WORK ORDER => Copy every line from the data below in which the string "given" can be found.

[SUPPLIED MATERIAL]

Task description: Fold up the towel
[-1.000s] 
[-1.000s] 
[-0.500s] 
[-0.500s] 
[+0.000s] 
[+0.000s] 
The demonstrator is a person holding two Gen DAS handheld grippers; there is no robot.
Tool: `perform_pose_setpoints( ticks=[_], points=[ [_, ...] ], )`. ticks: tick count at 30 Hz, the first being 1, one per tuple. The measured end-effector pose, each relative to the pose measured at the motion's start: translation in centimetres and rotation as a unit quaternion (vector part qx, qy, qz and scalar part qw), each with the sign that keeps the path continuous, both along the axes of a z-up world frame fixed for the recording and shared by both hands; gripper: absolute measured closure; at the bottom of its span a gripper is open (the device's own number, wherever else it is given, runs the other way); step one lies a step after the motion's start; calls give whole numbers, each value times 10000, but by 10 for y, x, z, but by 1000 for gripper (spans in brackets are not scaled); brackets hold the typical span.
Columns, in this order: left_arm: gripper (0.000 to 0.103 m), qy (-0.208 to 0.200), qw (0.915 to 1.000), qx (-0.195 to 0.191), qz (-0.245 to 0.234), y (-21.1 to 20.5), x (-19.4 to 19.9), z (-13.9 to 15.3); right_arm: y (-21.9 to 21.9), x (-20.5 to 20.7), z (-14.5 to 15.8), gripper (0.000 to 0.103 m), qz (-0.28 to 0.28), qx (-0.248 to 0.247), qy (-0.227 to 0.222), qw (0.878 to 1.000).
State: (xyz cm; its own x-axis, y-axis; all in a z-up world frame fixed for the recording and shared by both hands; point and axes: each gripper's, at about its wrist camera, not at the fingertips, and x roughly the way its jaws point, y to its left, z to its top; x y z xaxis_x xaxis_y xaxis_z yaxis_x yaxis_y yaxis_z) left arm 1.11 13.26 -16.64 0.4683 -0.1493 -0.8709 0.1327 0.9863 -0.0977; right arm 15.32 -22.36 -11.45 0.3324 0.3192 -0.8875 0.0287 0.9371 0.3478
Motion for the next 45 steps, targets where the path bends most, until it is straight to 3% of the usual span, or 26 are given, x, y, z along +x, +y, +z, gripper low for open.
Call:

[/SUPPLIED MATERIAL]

RESULT FOR THIS TASK =>
Tool: `perform_pose_setpoints( ticks=[_], points=[ [_, ...] ], )`. ticks: tick count at 30 Hz, the first being 1, one per tuple. The measured end-effector pose, each relative to the pose measured at the motion's start: translation in centimetres and rotation as a unit quaternion (vector part qx, qy, qz and scalar part qw), each with the sign that keeps the path continuous, both along the axes of a z-up world frame fixed for the recording and shared by both hands; gripper: absolute measured closure; at the bottom of its span a gripper is open (the device's own number, wherever else it is given, runs the other way); step one lies a step after the motion's start; calls give whole numbers, each value times 10000, but by 10 for y, x, z, but by 1000 for gripper (spans in brackets are not scaled); brackets hold the typical span.
Motion for the next 45 steps, targets where the path bends most, until it is straight to 3% of the usual span, or 26 are given, x, y, z along +x, +y, +z, gripper low for open.

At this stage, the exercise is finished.